The gear all worked great this time. I’ll have more photos to post shortly as my connection allows. Tonight, I am at the Parkes Radio Observatory where the internet connection is as good as it gets!
The Milky Way arches across the pre-dawn sky on a morning in Australia.
This was the view this morning, Saturday, March 29, at about 4:00 a.m. from my observing site near Coonabarabran, Australia. What a sight! The Milky Way extends from Aquila, in our northern sky at left, all the way across the heavens to Crux and Carina, in the southern sky at right. Just left of centre high in the south lies the bright centre of the Galaxy, in Sagittarius and Scorpius.
My ultrawide-angle image frames the “Dark Emu,” made of dark lanes and dust clouds in the Milky Way and prominent in aboriginal sky lore in Australia. His head is the Coal Sack at upper right, his neck the curving dust lane from Alpha Centauri to Scorpius right of centre, and his tail and feet are in the dust lanes left of the galactic centre on the left side of the image. He extends all the way across the sky.
Venus is just coming over the gum trees at lower left. The glow of zodiacal light – sunlight reflected off comet dust in the inner solar system – extends up from Venus to the Milky Way.
After three days of rain – cheered by the residents here! – the skies have cleared and the big telescopes have all arrived for our star party this week. It should be a superb week of stargazing, off to a great start with this view in the Australian dawn.

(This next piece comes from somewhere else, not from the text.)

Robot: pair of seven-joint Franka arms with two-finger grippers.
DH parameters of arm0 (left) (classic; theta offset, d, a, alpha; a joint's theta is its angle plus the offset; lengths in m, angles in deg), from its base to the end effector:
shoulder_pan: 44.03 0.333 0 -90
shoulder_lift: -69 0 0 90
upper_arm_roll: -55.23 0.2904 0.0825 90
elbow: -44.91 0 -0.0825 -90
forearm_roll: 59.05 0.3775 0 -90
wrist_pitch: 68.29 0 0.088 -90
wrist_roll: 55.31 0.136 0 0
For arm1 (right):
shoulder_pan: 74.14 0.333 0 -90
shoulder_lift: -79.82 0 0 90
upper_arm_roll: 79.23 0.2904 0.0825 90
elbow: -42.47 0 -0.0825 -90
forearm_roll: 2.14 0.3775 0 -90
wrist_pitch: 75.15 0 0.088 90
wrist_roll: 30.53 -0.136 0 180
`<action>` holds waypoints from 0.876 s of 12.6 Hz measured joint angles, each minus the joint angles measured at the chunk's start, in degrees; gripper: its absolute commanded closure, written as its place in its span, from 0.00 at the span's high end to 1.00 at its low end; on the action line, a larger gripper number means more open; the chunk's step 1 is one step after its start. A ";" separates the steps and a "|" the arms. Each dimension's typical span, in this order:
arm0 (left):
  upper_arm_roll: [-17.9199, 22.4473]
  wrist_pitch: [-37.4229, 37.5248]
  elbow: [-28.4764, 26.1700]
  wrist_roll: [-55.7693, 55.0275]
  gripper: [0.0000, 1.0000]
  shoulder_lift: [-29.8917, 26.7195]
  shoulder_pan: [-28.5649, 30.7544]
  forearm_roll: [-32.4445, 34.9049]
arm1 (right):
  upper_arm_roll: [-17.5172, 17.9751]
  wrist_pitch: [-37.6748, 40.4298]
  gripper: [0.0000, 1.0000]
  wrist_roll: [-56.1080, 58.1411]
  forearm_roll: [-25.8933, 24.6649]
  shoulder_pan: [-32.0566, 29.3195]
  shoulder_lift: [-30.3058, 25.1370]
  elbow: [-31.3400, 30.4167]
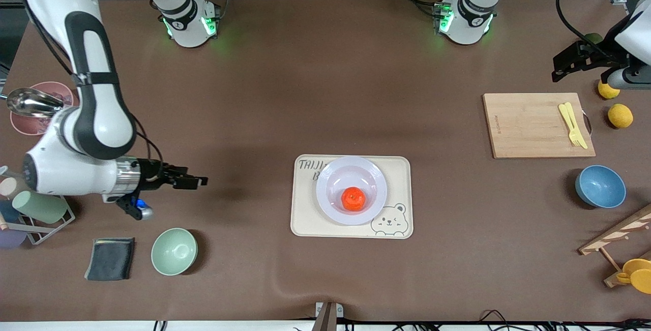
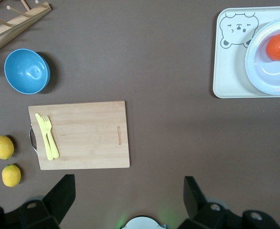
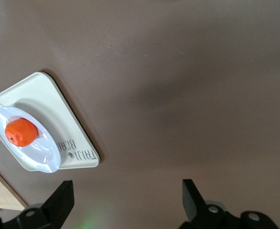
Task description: Place orange and plate with both arms
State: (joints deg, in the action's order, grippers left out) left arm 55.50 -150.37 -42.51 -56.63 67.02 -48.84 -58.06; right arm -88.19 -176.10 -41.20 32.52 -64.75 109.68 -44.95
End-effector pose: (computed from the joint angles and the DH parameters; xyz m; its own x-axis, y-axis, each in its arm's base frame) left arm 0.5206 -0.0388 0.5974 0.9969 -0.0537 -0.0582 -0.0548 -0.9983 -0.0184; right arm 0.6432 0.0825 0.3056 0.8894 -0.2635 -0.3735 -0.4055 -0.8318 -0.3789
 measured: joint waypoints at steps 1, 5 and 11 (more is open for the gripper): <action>-0.03 0.00 0.00 0.00 1.00 0.00 0.00 0.00 | 0.02 1.90 1.00 0.06 -1.96 -1.17 -0.21 1.78; -0.14 0.00 0.07 0.00 1.00 0.00 -0.03 0.00 | 0.16 3.63 1.00 4.49 -12.67 -4.11 -4.35 4.59; -0.14 0.00 0.15 0.00 1.00 0.00 -0.03 0.00 | 1.23 12.43 1.00 11.29 -23.56 -8.96 -16.24 4.94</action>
State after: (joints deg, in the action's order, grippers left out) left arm 55.36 -150.37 -42.36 -56.63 67.02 -48.87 -58.07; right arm -86.96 -163.67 -29.91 8.97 -73.70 93.45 -40.01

It’s taken me a few months to get around to the task, but at last! — my mosaic of the Milky Way I shot in Chile back in May.
The panorama is made up of 6 frames, stitched and blended together, extending from Crux, the Southern Cross (at right) to Aquila the eagle (at left) — a sweep of the Milky Way from Acrux to Altair! The mosaic is centred on the core of the Galaxy in Sagittarius and Scorpius.

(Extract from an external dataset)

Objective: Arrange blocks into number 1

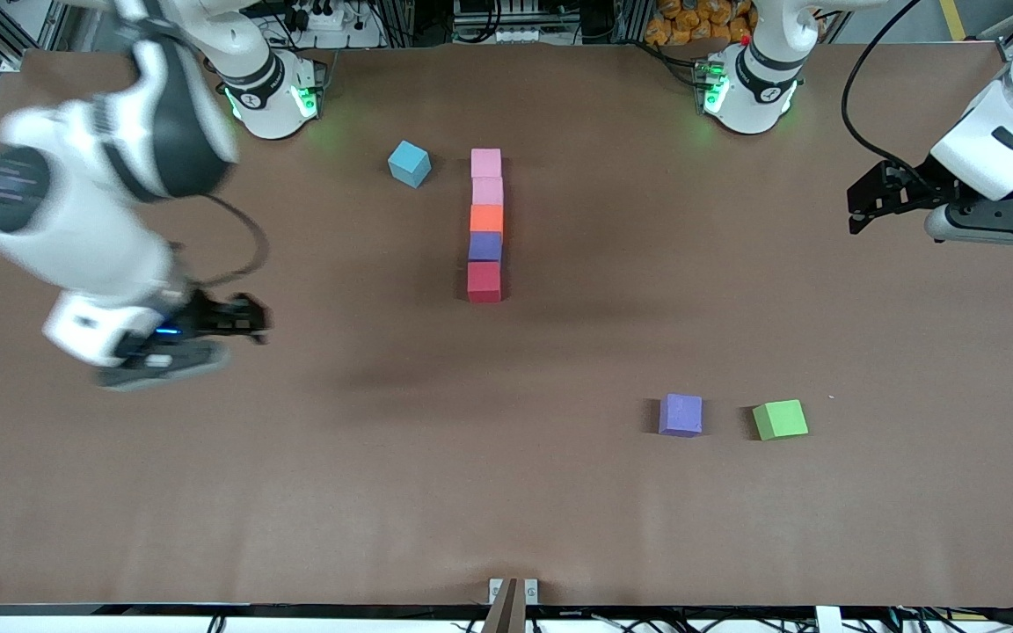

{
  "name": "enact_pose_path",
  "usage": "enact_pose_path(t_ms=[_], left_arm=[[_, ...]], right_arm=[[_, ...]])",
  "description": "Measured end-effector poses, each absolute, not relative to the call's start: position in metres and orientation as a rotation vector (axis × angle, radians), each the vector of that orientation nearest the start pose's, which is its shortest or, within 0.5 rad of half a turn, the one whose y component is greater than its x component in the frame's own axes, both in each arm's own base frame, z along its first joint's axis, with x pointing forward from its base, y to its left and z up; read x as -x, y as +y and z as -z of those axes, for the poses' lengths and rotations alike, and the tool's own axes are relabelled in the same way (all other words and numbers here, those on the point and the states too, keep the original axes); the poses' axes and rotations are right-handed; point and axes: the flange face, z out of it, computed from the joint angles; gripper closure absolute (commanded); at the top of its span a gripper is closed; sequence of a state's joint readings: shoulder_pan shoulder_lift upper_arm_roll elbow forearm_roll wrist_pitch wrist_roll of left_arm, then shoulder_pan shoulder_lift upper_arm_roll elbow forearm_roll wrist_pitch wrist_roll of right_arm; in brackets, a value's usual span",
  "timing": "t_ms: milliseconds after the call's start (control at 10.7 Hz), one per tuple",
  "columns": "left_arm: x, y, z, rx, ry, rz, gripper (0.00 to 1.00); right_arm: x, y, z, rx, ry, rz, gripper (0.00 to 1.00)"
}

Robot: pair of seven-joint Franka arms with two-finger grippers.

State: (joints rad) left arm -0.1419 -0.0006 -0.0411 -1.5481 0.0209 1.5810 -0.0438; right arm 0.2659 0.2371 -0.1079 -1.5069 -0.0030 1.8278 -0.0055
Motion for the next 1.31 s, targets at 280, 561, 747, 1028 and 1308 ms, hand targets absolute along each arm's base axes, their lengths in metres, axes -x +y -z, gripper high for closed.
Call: enact_pose_path(t_ms=[280, 561, 747, 1028, 1308], left_arm=[[-0.545, -0.094, -0.637, 3.116, 0.205, 0.038, 0.00], [-0.542, -0.091, -0.642, 3.116, 0.196, 0.039, 0.00], [-0.538, -0.090, -0.647, 3.119, 0.194, 0.045, 0.00], [-0.537, -0.090, -0.648, 3.119, 0.193, 0.042, 0.00], [-0.537, -0.090, -0.648, 3.122, 0.194, 0.039, 0.00]], right_arm=[[-0.606, 0.041, -0.596, 3.147, 0.071, 0.145, 0.00], [-0.589, 0.002, -0.613, 3.145, 0.173, 0.088, 0.00], [-0.586, 0.001, -0.615, 3.150, 0.146, 0.057, 0.00], [-0.584, -0.015, -0.619, 3.154, 0.150, 0.046, 0.00], [-0.584, -0.015, -0.619, 3.154, 0.149, 0.044, 0.00]])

Panoramas like this allow you to step back a distance and take in the big picture:
— You can see the large-scale structure of the dust clouds and the odd diagonal sweep of many of the clouds cutting across the plane of the Galaxy. I’ve never heard an explanation of why the dust lanes seem to have that structure and direction. I also see a 3D effect, with the nearby dust clouds hanging in front of and obscuring the bright starclouds of the distant inner spirals arms of our Galaxy.
— Also apparent are the extensive dust clouds at left extending from Ophiuchus (at top) down into Aquila, well below the plane of the Galaxy. Most wide-angle shots of the Milky Way I see tend to process out the subtle brown clouds that extend far off the Galactic plane. And they are brown, not black.
— And what really stands out is the band of bright blue stars from Scorpius (at top centre) to the right above the Milky Way through Lupus, Centaurus then down into Crux. This is a section of Gould’s Belt, a ring of hot blue stars around the sky that runs at an angle of about 20° to the Milky Way. This ring of hot, nearby stars surrounds us in our spiral arm and is thought to be only about 65 million years old, likely caused by some disturbance in our spiral arm which set off a wave of star formation close to us.
— And … as my Australian friends will point out, you can see the entire Dark Emu, made of the dust lanes from the Coal Sack in Crux at right (his head and beak), through the curving lanes in Centaurus (his neck), then sweeping up and over the centre of the Galaxy (his body) then down into Scutum and Aquila (his two feet and his tail).
I took this panorama from the Atacama Lodge in north central Chile, using the Canon 5D MkII and Canon 35mm lens. Each of the 6 segments that went into this pan was itself a stack of 4 x 6 minute exposures, plus a fifth exposure through a soft-focus filter, all at f/4 and ISO 800. The camera was on a Kenko SkyMemo tracking platform. I assembled the pan with Photoshop CS5’s Photomerge command. This is actually only half of the full panorama mosaic, which extends for another 5 segments to the right along the Milky Way to Orion, taking in the entire southern portion of the Milky Way. But this is the best bit!